The Old Playbook Still Works. It’s Just Not Enough.
Let me be clear: a great VP of Sales still matters enormously. Everything from that classic SaaStr post still holds. A great VPS will still walk in, upgrade the team fast, re-route leads to closers, kill vanity metrics, and get more revenue out of the same pipeline.
But they could do that because the product was a given. It was the same on Day 1 as it was on Day 90. The reps who couldn’t close weren’t failing because the product had degraded. They were failing because they weren’t good enough closers.
Today, when your VPS walks in the door, the product might already be less competitive than it was when the last VPS started. The win rates might be declining not because your reps forgot how to sell, but because two competitors shipped agentic features last quarter and you’re still demoing the same thing you had 8 months ago.
In a world where products are essentially static, a sales leader’s job is to maximize revenue from a fixed set of inputs. In a world where products change dramatically every few months, that same sales leader is trying to hit a moving target with moving ammunition.
So When Growth Slows in 2026, Ask the Product Question First
Here’s the diagnostic I’d run today, in this order:
1. Has your product’s competitive position changed in the last 6 to 12 months? Not “are you still in market.” But are you as differentiated, as capable, as modern as you were a year ago? If two competitors shipped major AI-native features and you haven’t, that’s your answer. It’s not sales.

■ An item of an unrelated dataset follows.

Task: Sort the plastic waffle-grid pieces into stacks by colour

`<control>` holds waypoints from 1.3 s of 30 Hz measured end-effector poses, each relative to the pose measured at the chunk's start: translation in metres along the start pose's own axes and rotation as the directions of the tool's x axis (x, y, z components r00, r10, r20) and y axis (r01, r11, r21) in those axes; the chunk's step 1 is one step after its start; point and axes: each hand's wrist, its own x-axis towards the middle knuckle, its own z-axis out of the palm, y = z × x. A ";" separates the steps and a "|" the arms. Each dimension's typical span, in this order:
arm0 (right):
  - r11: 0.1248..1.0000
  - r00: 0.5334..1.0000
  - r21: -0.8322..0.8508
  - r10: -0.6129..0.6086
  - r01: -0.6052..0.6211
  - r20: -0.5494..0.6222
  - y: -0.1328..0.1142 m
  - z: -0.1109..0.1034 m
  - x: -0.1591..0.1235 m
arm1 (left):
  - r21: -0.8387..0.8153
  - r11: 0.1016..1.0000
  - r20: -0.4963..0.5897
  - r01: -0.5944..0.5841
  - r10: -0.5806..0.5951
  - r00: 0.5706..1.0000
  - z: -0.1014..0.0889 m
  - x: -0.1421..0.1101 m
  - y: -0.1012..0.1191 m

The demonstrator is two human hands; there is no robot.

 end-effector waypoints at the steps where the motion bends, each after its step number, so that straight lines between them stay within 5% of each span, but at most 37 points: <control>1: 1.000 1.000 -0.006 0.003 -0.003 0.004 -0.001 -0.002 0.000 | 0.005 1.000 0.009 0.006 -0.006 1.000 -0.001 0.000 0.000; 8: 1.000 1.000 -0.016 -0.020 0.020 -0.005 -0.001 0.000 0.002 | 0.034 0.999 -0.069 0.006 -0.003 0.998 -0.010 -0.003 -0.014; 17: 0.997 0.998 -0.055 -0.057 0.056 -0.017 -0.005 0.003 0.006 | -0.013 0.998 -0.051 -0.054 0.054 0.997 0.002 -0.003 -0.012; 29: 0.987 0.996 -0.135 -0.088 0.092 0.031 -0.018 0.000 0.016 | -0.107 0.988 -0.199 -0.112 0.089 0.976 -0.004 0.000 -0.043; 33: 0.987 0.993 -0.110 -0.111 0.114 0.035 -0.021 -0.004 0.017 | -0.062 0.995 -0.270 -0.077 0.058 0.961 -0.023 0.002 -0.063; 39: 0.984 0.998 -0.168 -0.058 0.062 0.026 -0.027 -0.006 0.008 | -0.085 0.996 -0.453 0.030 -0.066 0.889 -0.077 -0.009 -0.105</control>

2. Are your win rates declining against specific competitors? If you’re losing more head-to-head deals, and the losses are concentrated against 1 or 2 vendors who shipped big product updates, that’s a product problem wearing a sales mask.
3. Is your product release velocity keeping pace with the market? If you’re still on a 12-month release cycle and your competitors are shipping weekly, your sales team is fighting with one hand tied behind their back.
4. Is the problem truly sales execution? If your product is genuinely competitive, your win rates are stable, and your close rates per rep are just low, then yes, it’s a sales problem. Hire a great VPS. Let them upgrade the team. The classic playbook still works when the product holds up.
5. Is your AI Agent the best one in the market? It really has to be today. Be honest.
Fire Your VP of Sales If You Want. But…
If your product isn’t as competitive as it was 6 to 18 months ago, it probably won’t help.
The uncomfortable truth for a lot of founders right now is that the VP of Sales is an easy scapegoat. Firing them feels decisive. Hiring a new one feels hopeful. And sometimes it’s the right call.
But if the real issue is that your product fell behind while the market sprinted ahead, a new VP of Sales is just going to run into the same wall. Faster, maybe. More professionally, certainly. But the same wall.
The pace of change, improvement, and competition in B2B + AI is like nothing we’ve seen before. The companies that are growing fastest right now aren’t the ones with the best sales teams. They’re the ones whose products are evolving as fast as the market demands. And then they hire great sales leaders on top of that.
Product velocity is the new growth lever. Get that right, and a great VPS can work their magic. Get it wrong, and no amount of sales optimization will save you.